[[ Exercise input open ]]

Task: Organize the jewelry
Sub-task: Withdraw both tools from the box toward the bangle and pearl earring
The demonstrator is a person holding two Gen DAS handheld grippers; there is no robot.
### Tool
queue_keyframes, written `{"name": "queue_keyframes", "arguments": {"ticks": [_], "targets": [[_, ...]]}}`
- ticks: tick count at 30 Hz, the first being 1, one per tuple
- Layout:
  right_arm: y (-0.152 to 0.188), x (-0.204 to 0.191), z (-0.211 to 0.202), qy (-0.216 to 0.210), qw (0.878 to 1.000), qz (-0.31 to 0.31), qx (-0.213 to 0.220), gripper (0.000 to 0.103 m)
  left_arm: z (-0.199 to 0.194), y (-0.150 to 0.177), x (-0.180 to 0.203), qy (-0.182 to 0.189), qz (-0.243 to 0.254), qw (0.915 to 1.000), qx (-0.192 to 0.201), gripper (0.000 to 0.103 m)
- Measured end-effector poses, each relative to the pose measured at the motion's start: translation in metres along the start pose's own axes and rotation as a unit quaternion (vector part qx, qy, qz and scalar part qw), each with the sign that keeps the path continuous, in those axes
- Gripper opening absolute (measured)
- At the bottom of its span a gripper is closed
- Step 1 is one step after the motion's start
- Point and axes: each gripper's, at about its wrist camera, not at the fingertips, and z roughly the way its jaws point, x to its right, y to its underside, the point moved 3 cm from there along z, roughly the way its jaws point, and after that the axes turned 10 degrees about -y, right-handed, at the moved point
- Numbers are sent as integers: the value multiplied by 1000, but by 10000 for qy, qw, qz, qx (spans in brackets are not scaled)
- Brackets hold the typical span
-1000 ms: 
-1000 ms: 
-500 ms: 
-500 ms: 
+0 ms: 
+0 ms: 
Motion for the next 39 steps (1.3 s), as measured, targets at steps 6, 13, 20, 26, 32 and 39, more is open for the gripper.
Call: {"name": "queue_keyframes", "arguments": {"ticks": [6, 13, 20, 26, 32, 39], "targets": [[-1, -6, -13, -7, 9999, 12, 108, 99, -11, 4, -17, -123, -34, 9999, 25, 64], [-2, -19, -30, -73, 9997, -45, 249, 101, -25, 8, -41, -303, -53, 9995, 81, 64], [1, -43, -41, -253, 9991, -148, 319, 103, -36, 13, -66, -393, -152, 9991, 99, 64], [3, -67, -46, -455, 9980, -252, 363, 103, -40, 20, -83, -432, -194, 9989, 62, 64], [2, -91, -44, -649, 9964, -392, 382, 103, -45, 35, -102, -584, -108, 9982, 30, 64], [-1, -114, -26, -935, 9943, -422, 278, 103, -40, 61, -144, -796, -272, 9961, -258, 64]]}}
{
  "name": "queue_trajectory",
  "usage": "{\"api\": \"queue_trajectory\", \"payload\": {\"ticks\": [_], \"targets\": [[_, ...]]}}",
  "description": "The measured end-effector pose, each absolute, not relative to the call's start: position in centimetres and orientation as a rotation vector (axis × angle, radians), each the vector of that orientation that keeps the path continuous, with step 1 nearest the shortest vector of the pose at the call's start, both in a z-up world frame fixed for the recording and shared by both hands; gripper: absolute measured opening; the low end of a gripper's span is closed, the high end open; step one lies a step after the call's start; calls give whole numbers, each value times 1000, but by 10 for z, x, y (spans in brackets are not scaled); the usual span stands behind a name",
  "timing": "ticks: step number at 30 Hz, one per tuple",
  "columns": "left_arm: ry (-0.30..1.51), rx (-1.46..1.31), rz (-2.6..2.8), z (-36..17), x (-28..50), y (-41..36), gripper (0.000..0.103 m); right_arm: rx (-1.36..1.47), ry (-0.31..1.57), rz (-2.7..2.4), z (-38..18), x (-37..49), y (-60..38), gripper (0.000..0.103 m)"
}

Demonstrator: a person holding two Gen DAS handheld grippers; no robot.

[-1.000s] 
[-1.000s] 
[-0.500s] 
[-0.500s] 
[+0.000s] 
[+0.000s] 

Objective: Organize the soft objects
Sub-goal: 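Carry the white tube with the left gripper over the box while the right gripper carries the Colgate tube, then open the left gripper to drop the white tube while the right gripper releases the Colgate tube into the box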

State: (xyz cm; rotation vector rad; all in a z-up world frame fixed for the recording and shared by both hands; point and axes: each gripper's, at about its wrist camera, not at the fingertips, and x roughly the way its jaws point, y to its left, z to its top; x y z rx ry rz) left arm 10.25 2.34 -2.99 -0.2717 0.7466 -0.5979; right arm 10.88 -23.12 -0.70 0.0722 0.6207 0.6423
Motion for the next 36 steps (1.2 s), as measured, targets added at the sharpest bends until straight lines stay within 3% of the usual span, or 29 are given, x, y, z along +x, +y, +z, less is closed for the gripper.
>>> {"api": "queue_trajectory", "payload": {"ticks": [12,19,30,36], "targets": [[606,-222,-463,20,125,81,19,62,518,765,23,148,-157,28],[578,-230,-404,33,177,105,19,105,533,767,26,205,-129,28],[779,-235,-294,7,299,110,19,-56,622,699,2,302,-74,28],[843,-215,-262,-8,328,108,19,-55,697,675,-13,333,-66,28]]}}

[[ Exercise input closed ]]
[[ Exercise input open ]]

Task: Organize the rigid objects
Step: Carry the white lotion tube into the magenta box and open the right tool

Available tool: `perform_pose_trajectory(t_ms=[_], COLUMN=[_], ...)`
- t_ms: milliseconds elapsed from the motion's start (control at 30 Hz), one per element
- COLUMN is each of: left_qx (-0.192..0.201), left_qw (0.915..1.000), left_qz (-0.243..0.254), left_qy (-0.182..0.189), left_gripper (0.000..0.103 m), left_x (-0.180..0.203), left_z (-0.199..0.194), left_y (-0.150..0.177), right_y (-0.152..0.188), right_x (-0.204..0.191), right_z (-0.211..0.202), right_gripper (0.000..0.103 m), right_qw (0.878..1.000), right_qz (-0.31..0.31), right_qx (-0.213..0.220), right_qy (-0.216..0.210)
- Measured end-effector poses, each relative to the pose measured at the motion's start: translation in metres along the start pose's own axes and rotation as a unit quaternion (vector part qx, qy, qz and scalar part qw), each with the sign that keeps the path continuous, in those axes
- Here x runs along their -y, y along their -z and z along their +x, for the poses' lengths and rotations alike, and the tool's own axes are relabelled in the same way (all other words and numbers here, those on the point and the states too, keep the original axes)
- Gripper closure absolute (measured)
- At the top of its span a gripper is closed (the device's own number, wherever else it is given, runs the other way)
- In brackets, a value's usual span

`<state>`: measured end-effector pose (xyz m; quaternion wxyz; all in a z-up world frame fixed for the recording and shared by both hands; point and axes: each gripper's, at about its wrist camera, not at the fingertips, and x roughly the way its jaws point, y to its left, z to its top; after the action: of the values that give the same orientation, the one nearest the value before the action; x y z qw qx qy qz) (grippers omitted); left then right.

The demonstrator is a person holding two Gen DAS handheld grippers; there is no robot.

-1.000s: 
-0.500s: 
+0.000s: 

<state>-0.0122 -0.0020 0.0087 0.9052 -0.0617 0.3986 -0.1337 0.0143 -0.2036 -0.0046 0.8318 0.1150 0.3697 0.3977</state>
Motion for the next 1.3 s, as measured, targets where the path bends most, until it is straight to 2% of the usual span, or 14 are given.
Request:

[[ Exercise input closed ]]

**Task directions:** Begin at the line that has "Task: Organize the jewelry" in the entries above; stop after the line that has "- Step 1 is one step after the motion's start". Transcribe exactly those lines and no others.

**Output:**
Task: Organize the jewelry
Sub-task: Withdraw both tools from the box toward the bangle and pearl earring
The demonstrator is a person holding two Gen DAS handheld grippers; there is no robot.
### Tool
queue_keyframes, written `{"name": "queue_keyframes", "arguments": {"ticks": [_], "targets": [[_, ...]]}}`
- ticks: tick count at 30 Hz, the first being 1, one per tuple
- Layout:
  right_arm: y (-0.152 to 0.188), x (-0.204 to 0.191), z (-0.211 to 0.202), qy (-0.216 to 0.210), qw (0.878 to 1.000), qz (-0.31 to 0.31), qx (-0.213 to 0.220), gripper (0.000 to 0.103 m)
  left_arm: z (-0.199 to 0.194), y (-0.150 to 0.177), x (-0.180 to 0.203), qy (-0.182 to 0.189), qz (-0.243 to 0.254), qw (0.915 to 1.000), qx (-0.192 to 0.201), gripper (0.000 to 0.103 m)
- Measured end-effector poses, each relative to the pose measured at the motion's start: translation in metres along the start pose's own axes and rotation as a unit quaternion (vector part qx, qy, qz and scalar part qw), each with the sign that keeps the path continuous, in those axes
- Gripper opening absolute (measured)
- At the bottom of its span a gripper is closed
- Step 1 is one step after the motion's start

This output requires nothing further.